Robin Morgan, una conocida feminista norteamericana, publicó hace poco un libro titulado Fighting words con el objetivo de recuperar textos de los Padres Fundadores de Estados Unidos en los que queda claro que fueron en su mayoría librepensadores, agnósticos, ateos, masones y radicales y que la utilización que hace la derecha religiosa estadounidense de sus figuras es una manipulación bastante repugnante. En el libro se recoge una magnífica frase del senador ultraconservador Orrin Hatch: "La pena de muerte es el reconocimiento de nuestra sociedad a la santidad de la vida humana".

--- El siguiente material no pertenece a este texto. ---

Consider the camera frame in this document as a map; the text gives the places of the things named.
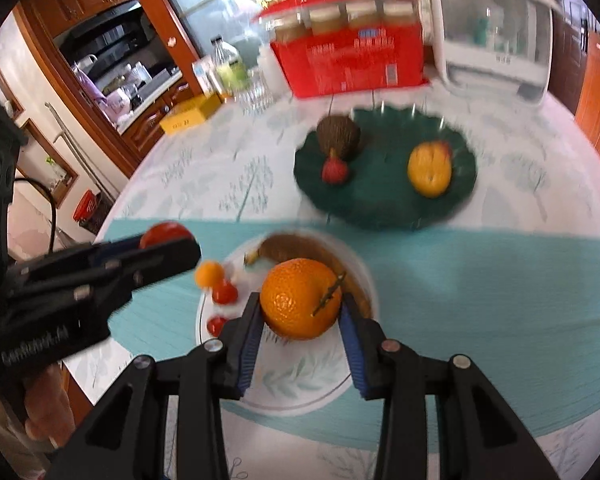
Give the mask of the left hand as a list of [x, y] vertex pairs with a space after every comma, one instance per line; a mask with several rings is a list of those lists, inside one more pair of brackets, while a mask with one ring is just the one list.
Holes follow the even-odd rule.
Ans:
[[40, 452], [36, 446], [44, 451], [61, 448], [76, 430], [59, 364], [27, 381], [24, 407], [27, 420], [19, 430], [9, 421], [0, 399], [0, 452], [19, 478], [37, 479], [43, 466], [35, 456]]

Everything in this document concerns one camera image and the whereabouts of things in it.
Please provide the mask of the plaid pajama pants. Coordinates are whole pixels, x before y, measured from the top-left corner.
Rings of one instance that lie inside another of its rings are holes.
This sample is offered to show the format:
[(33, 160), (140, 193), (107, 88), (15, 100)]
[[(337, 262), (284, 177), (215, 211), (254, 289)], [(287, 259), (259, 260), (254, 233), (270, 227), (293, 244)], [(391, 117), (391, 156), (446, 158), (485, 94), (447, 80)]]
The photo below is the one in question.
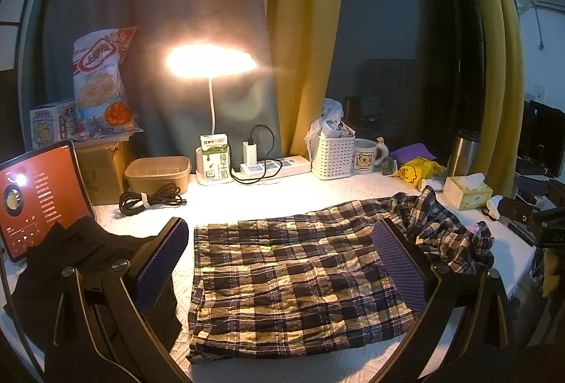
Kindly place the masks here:
[(318, 211), (195, 228), (188, 359), (277, 359), (360, 348), (404, 334), (416, 313), (373, 244), (390, 220), (432, 262), (493, 265), (487, 224), (464, 224), (425, 189)]

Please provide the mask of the white plastic basket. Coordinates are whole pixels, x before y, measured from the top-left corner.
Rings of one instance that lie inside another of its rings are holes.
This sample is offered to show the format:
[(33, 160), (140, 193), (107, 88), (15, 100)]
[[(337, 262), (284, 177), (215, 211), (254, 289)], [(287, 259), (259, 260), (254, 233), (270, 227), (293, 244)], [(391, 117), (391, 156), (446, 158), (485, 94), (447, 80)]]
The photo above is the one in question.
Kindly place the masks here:
[(309, 142), (311, 171), (321, 180), (347, 178), (352, 172), (354, 136), (331, 138), (320, 133)]

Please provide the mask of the green white milk carton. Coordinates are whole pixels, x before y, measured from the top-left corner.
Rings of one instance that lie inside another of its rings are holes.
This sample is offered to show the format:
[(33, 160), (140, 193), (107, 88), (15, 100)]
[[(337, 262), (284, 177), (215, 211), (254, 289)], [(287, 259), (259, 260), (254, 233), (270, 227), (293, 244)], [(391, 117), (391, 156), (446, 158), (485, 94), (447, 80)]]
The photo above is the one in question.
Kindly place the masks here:
[(205, 182), (224, 182), (231, 178), (230, 147), (225, 133), (200, 136), (201, 172)]

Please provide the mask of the white desk lamp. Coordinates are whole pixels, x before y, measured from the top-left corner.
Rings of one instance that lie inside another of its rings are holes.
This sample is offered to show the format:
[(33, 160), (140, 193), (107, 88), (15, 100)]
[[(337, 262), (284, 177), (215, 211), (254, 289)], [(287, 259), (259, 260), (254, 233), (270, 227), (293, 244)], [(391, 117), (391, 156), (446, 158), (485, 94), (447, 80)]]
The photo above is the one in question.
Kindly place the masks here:
[[(185, 80), (205, 79), (208, 81), (211, 112), (211, 132), (209, 134), (218, 134), (215, 132), (214, 79), (243, 74), (257, 68), (257, 63), (248, 52), (222, 47), (218, 44), (184, 44), (184, 46), (175, 47), (168, 54), (166, 63), (168, 69), (178, 78)], [(205, 182), (201, 172), (201, 141), (200, 148), (195, 152), (196, 178), (201, 185), (222, 184), (232, 180), (230, 178), (224, 182)]]

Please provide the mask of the white plastic bag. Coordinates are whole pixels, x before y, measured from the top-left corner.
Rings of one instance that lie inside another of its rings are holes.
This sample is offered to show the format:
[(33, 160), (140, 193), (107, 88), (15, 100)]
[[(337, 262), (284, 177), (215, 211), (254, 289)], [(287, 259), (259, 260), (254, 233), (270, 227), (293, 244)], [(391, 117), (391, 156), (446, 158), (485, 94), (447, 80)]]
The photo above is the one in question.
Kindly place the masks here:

La paradoja de ese razonamiento podría predicarse de los miembros del Tribunal Constitucional español que han respaldado la recusación del magistrado Pablo Pérez Tremps: "La destrucción del prestigio del Tribunal, de su imagen de institución al margen de las luchas partidistas, es el reconocimiento de nuestro respeto por su integridad". La falta de prudencia que están demostrando en este país personalidades a las que sería exigible capacidad de discernir lo que es bueno, malo o pésimo empieza a provocar hastío. La mayoría de sus conciudadanos suele llegar a su casa cansada de ganarse la vida, de pagar sus facturas, de criar a sus hijos, de comportarse responsablemente en el trabajo. Y al día siguiente esos mismos ciudadanos vuelven a comportarse responsablemente en el trabajo, en su vida, en su familia... Se merecen el respeto de quienes representan las instituciones que organizan su convivencia. Llevar al TC a la picota, provocar en los ciudadanos la idea de que es un foro de debate sectario en el que no se protege el orden constitucional sino los intereses electorales de un partido político y hacerlo, encima, para proteger su rectitud y fama, es una burla de la que no es acreedora la ciudadanía de este país.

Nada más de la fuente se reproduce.